Part of the BC Supreme Court award is $8,042 for psilocybin, something the judge called a life-saving therapy for pain and mental health issues.

A British Columbia Supreme Court judge has awarded $1.4 million in damages — including more than $8,000 for psilocybin-based treatments — to a woman whose vehicle was struck outside a Victoria restaurant in 2018.

Shelley Ann Roy-Noel, 45, filed suit against the executors of Christopher Mark Buckle – the driver of the GMC Sierra truck that struck the Toyota RAV4 SUV that Roy-Noel had just parked outside a restaurant on Wharf Street.

According to court documents, Roy-Noel, a professional singer who had operated a daycare that she was forced to close after the accident, saw the truck in the rearview mirror as she exited her vehicle.

Roy-Noel jumped over her car seat to protect her grandmother, who leaned forward in the passenger seat to pick up her purse from the floor.

The impact threw Roy-Noel forward and upward, Judge David Crerar said in his May 7 ruling.

“She first struck the left side of her head against the windshield and headliner and then against the driver’s side pillar,” the verdict states. “She barely remembers running after the truck and yelling at the defendant.”

Buckle was led away in handcuffs and “smelled of alcohol,” Crerar said, adding that Buckle died a year later under circumstances unrelated to the collision.

The judge said Buckle’s executors – parents Mark Buckle and Dale Buckle – had not responded to notice of the civil lawsuit, with ICBC as the “de facto defendant.”

Crerar said the crash “caused the plaintiff significant disability and reduced her to a shell of her former vibrant, exuberant, enterprising, personable, caring and active self.”

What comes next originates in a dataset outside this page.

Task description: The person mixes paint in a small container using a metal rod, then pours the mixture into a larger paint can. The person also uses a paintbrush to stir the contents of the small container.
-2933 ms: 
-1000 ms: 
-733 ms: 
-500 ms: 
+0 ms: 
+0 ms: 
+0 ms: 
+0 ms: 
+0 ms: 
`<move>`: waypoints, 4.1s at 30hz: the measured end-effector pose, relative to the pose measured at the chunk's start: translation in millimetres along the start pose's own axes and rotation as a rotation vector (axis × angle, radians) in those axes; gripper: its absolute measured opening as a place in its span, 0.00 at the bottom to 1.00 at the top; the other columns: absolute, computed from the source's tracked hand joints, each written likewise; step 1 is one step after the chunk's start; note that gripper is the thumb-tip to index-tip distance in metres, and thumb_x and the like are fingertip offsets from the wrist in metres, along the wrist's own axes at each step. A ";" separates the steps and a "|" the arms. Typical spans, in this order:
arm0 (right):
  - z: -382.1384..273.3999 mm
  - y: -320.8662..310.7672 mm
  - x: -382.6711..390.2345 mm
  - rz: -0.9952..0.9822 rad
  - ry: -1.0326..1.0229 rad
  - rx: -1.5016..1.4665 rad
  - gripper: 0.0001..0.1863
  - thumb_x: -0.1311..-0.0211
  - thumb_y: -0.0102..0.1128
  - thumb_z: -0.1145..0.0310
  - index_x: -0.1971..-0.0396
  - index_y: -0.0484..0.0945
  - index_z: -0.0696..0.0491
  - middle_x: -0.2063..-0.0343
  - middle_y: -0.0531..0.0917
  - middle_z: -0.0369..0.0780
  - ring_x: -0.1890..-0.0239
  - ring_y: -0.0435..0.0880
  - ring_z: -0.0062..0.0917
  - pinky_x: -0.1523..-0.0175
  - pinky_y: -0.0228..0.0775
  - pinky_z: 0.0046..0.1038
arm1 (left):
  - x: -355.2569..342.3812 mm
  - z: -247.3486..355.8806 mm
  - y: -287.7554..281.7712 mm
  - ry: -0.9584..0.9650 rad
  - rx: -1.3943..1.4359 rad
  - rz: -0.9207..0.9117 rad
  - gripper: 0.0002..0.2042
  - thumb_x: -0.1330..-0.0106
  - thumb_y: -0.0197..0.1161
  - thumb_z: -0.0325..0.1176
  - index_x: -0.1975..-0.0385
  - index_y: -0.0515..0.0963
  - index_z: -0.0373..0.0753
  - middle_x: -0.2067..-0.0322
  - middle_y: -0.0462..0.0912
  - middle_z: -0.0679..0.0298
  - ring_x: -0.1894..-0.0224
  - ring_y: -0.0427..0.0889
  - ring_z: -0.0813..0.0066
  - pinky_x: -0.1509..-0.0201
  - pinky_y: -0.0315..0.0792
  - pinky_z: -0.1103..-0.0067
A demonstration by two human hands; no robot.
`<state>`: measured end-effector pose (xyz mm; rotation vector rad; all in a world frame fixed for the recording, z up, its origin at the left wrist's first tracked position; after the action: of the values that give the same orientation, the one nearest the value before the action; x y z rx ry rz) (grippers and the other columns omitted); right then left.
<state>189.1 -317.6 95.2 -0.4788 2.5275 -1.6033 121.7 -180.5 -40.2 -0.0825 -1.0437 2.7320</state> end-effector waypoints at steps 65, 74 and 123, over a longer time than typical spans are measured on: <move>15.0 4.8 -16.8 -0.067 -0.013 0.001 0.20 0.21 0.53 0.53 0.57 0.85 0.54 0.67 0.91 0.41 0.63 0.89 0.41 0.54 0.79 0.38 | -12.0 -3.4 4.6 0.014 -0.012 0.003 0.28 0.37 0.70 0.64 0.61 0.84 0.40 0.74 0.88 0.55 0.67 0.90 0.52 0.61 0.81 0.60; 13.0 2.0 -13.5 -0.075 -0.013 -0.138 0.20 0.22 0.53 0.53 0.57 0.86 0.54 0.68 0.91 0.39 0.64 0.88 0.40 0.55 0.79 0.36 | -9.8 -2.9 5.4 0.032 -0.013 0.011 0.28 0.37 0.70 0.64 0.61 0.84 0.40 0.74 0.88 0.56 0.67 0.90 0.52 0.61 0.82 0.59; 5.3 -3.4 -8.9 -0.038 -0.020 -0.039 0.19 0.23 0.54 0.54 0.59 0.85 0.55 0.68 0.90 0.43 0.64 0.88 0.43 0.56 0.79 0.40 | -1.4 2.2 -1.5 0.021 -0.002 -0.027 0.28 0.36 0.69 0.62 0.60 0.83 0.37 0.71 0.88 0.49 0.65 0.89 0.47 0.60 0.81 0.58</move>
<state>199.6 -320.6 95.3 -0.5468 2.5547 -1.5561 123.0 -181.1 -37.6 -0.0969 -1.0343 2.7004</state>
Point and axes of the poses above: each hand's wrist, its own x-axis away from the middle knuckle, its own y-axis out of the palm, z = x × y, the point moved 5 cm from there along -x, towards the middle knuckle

Roy-Noel claimed to have suffered a mild traumatic brain injury from the impact and said she suffered from chronic pain; migraine headaches; debilitating sensitivity to light and sound; tinnitus; hearing loss; dizziness and balance problems; blurred vision; scattered memory and concentration; brain fog; sleep disorder; Nightmares; post-traumatic stress disorder; including generalized anxiety disorder and major depressive disorder.

“These conditions combine to create a state of near-permanent pain, lethargy, distraction, anxiety and hopelessness,” the judge said. “Although these symptoms are more or less constant, they become particularly severe from time to time, individually or in combination, so she does not know whether she will be able to function on any given day or not.”

Crerar found that the allegations were largely supported and corroborated by the medical experts consulted by the plaintiff and were not materially undermined by the medical experts consulted by ICBC.

“ICBC counsel responsibly recognizes that plaintiff has suffered serious physical and psychological injuries that have rendered her unable to work full-time and that she requires significant medical and other interventions and treatments,” the ruling states.

Roy-Noel had requested $1.9 million, including $41,363 for psilocybin-based treatments and therapies for her life. It’s a treatment she began after “her first dark period of suicidal thoughts in late 2018,” Crerar said.

The judge said Roy-Noel stopped taking a daily microdose in 2023 and soon relapsed into suicidal thoughts, depression and an even more diminished ability to manage her pain symptoms.

“She testified that her therapeutic use of psilocybin was critical to her ability to function,” the judge said.

He said the psilocybin cost was reasonable based on the evidence of a physician and Roy-Noel, “if and as prescribed by a physician in accordance with Health Canada protocols.”

“It was literally life-saving because it staved off her suicidal thoughts,” he said.

The price includes $8,042 for psilocybin therapy (sometimes taken as magic mushroom).

The main damages are broken down:

• $902,500 for loss of future earning capacity;

• $220,000 in non-economic damages;

• $367,916 for future care costs; And,

• $151,098 for prior loss of wages and loss of prior earning capacity.